## EXERCISE
Where does the word "frame" show up in the records? Copy every line that holds it.

○ ○ ○ ○ ○ ○ ○

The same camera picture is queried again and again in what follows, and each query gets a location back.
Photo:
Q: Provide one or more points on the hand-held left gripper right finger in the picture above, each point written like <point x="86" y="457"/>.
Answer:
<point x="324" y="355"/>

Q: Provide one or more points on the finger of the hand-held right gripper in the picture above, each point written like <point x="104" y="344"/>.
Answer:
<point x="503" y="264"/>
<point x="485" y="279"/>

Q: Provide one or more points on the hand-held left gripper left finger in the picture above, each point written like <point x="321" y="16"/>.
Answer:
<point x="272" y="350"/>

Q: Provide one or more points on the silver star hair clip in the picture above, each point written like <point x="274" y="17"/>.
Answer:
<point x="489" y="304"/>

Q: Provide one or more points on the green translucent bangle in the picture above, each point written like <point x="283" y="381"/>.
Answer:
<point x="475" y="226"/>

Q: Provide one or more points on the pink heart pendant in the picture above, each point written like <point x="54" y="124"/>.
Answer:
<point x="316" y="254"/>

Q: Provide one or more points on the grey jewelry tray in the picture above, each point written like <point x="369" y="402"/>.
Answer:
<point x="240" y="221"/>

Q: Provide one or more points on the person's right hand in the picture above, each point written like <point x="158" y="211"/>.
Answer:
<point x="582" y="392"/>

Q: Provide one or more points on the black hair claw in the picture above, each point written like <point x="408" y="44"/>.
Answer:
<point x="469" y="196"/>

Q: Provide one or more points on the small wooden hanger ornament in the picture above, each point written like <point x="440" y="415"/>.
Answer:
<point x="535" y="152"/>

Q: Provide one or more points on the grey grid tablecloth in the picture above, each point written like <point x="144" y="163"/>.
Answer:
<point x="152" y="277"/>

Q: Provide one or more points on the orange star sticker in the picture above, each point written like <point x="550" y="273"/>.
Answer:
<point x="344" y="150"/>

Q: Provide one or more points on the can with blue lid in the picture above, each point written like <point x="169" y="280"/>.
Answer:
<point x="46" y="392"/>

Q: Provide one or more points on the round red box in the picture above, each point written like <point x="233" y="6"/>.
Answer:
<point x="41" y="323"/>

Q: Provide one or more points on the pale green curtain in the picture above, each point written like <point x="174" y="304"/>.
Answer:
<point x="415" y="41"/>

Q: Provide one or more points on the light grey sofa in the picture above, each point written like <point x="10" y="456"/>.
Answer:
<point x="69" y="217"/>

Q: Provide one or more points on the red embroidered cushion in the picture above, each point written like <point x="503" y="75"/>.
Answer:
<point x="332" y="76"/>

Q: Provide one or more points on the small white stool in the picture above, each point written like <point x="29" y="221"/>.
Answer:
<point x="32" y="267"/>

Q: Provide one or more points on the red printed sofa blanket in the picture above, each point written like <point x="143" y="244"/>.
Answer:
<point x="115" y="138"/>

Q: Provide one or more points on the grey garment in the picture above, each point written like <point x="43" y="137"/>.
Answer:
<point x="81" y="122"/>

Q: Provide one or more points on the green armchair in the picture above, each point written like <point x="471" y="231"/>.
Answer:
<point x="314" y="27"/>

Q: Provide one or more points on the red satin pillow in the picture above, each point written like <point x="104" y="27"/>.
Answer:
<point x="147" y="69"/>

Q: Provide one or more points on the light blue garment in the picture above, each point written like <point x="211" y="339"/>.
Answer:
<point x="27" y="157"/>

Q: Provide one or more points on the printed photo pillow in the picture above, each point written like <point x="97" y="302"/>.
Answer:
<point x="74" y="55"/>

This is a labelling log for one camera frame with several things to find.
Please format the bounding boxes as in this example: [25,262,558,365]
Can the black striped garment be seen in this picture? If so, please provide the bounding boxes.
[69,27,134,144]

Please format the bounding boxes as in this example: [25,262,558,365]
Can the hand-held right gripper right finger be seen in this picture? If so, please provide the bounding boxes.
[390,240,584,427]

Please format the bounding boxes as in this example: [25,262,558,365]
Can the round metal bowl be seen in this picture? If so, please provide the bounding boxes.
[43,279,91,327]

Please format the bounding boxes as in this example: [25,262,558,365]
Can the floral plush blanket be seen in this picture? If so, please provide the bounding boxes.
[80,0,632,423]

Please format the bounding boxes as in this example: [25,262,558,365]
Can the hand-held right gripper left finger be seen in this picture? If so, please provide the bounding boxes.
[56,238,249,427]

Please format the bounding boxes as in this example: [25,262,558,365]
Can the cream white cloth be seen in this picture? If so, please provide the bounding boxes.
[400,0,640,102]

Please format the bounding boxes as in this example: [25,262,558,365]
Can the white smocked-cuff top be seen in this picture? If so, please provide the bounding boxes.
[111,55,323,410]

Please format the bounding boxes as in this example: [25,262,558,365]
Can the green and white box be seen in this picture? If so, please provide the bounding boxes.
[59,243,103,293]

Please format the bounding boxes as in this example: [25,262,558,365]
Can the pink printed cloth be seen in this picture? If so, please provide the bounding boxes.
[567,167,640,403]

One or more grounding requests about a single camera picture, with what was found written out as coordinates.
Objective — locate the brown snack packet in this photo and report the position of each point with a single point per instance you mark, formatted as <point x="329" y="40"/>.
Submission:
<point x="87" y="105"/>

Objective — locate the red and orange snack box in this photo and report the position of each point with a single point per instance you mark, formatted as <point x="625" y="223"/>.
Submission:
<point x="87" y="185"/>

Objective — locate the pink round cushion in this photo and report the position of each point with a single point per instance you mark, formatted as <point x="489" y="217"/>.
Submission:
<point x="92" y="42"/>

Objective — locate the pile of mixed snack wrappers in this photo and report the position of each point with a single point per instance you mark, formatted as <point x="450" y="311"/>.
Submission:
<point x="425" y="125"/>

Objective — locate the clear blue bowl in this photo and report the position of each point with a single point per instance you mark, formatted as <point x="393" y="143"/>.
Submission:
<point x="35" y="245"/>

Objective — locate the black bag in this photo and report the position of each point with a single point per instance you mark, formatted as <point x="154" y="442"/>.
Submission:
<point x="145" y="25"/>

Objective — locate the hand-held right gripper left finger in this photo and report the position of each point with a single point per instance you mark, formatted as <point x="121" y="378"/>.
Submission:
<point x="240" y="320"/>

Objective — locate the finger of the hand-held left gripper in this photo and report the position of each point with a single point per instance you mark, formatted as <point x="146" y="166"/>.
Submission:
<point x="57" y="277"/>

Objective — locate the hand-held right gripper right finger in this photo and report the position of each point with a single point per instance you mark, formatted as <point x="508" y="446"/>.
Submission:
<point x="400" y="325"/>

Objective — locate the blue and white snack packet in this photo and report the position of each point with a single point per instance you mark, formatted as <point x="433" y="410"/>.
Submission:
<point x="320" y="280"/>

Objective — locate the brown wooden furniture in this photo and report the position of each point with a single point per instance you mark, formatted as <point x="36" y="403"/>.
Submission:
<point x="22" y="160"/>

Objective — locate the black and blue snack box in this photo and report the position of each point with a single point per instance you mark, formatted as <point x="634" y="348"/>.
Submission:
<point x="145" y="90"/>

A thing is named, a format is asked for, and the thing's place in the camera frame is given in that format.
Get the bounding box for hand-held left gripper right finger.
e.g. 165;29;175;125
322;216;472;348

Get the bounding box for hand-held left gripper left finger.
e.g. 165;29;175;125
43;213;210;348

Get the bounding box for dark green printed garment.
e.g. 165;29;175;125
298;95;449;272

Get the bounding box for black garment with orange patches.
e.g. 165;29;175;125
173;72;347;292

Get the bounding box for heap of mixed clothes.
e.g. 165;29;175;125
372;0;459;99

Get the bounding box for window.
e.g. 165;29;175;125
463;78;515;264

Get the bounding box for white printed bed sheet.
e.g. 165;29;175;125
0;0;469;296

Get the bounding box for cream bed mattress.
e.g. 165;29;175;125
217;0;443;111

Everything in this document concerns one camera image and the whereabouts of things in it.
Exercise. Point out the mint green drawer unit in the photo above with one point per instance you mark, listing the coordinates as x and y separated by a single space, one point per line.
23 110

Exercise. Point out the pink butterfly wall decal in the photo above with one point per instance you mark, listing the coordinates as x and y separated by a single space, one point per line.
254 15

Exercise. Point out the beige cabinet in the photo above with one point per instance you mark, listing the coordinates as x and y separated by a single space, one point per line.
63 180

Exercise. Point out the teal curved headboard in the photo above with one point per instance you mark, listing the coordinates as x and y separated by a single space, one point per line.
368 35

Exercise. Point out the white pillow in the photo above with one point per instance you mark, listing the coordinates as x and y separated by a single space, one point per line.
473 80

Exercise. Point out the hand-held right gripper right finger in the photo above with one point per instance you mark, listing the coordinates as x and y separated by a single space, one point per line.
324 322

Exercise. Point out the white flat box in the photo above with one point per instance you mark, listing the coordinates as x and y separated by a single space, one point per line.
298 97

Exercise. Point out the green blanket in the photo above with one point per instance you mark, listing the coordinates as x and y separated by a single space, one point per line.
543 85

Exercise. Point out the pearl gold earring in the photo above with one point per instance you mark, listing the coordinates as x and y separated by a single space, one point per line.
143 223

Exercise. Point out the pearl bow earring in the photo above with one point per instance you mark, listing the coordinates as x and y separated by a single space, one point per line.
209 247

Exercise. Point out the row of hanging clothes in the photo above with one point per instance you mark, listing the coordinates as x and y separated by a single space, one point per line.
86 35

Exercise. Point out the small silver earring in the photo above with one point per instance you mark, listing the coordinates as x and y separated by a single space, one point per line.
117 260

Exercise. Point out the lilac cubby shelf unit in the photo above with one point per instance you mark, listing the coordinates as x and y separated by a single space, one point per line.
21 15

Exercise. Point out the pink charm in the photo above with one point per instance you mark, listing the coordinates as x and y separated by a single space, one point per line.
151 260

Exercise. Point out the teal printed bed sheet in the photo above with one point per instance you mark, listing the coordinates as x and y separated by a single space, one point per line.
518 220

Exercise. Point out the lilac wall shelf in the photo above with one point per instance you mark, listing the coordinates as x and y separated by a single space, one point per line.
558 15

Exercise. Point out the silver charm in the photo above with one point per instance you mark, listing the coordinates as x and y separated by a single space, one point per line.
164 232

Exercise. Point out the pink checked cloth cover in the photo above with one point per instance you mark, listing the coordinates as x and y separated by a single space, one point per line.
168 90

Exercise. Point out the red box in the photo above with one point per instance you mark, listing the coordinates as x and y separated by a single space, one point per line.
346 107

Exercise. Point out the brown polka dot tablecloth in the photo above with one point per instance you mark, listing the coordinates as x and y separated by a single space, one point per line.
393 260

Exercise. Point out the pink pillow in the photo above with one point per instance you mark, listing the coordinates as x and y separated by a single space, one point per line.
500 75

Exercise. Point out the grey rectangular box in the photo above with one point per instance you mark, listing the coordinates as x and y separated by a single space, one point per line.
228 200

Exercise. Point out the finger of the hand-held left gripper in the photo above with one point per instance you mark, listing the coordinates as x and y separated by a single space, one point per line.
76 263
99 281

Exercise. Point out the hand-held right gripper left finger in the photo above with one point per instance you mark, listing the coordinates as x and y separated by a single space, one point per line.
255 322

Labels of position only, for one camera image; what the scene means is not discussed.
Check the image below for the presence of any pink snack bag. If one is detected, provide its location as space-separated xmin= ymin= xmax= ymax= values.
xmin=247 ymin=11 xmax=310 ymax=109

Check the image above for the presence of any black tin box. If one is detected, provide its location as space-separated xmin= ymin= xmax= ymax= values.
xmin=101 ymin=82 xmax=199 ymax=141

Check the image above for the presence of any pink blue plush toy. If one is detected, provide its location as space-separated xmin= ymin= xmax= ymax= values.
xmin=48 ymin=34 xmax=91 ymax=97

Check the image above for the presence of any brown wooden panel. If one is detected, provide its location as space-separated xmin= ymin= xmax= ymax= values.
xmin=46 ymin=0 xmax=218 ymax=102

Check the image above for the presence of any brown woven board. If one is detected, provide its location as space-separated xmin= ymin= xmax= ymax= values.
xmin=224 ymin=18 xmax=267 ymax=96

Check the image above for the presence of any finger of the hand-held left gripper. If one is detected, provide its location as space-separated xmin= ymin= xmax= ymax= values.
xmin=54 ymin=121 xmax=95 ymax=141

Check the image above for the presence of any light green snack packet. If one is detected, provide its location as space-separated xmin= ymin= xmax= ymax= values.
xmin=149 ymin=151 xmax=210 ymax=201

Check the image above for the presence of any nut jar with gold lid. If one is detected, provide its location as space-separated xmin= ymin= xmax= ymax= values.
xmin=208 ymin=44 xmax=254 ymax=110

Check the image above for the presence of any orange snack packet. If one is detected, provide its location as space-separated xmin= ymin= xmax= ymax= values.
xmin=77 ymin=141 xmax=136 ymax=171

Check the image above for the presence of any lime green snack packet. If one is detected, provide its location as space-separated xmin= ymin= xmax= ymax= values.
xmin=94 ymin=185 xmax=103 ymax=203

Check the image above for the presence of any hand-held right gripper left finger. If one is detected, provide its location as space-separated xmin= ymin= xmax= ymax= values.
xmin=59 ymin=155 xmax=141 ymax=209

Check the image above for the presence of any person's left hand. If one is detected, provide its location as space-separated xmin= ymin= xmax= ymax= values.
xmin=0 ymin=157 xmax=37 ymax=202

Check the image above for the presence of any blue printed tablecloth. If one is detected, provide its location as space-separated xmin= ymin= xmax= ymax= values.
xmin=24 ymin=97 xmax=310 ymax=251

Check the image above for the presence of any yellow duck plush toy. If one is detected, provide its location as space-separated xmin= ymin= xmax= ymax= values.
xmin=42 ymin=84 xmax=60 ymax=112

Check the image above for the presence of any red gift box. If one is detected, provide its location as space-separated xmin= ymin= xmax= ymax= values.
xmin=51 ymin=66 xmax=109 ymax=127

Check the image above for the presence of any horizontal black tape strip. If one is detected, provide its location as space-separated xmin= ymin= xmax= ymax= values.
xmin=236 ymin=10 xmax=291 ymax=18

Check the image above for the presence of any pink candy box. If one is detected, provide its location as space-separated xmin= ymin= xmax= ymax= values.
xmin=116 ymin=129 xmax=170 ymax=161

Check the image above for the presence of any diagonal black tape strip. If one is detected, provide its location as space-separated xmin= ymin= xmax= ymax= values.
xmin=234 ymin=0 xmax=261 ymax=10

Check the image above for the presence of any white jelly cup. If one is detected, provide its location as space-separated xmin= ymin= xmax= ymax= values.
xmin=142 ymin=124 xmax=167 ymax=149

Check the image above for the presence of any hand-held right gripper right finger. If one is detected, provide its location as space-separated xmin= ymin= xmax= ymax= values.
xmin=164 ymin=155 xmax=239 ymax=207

○ ○ ○ ○ ○ ○ ○

## SOLUTION TO THIS EXERCISE
This is a labelling log for one camera frame with several things to find.
A thing is named, a format is asked for, and the thing's place in the camera frame is given in that format.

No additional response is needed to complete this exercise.